- TASK REQUIREMENTS -
Look through the lines below and extract any with the word "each".
----- DATA PROVIDED -----
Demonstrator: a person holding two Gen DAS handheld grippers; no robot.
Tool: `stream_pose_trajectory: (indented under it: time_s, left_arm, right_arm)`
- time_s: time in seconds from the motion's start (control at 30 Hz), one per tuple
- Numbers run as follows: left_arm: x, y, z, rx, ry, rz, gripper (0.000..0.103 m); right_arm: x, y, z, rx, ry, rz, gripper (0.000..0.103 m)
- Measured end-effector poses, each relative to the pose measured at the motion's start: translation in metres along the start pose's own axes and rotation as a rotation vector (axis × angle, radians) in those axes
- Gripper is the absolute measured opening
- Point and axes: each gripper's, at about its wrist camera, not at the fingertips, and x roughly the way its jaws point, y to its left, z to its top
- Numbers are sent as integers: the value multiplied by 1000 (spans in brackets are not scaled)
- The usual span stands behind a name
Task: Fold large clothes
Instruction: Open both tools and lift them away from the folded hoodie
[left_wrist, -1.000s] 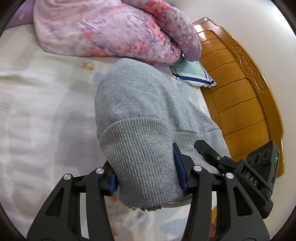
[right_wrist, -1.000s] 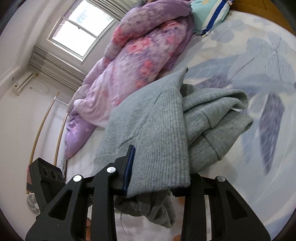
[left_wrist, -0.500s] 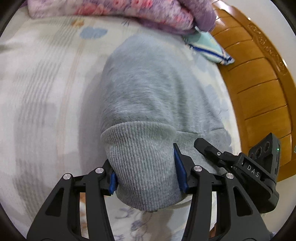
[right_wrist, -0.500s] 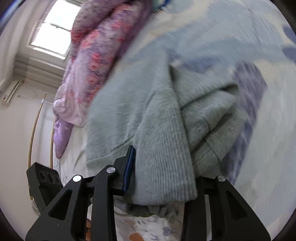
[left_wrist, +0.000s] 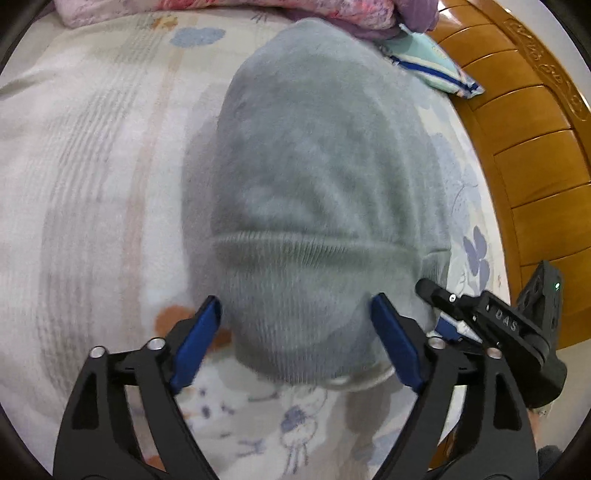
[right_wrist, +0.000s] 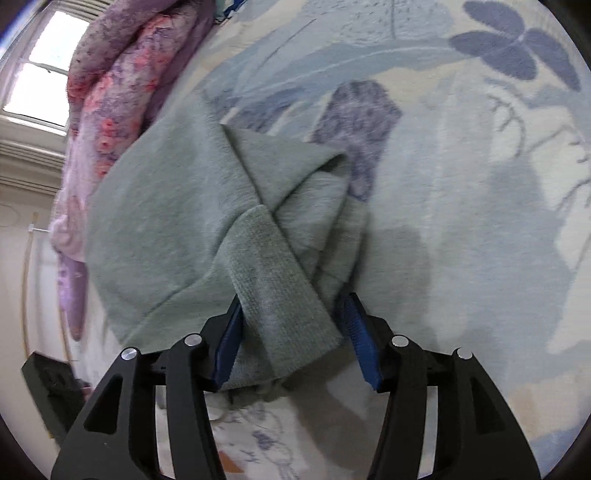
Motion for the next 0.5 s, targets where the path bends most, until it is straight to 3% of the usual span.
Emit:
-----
- SOLUTION TO THIS TASK -
- Measured end-effector poses, each relative to the pose measured at the motion's start: translation in metres along the start pose's own axes and rotation as a rotation vector (axis × angle, radians) in those axes
- Point and axes: each gripper's, at about its wrist camera, not at the fingertips, and x roughly the way its jaws point, y to its left, z to its top

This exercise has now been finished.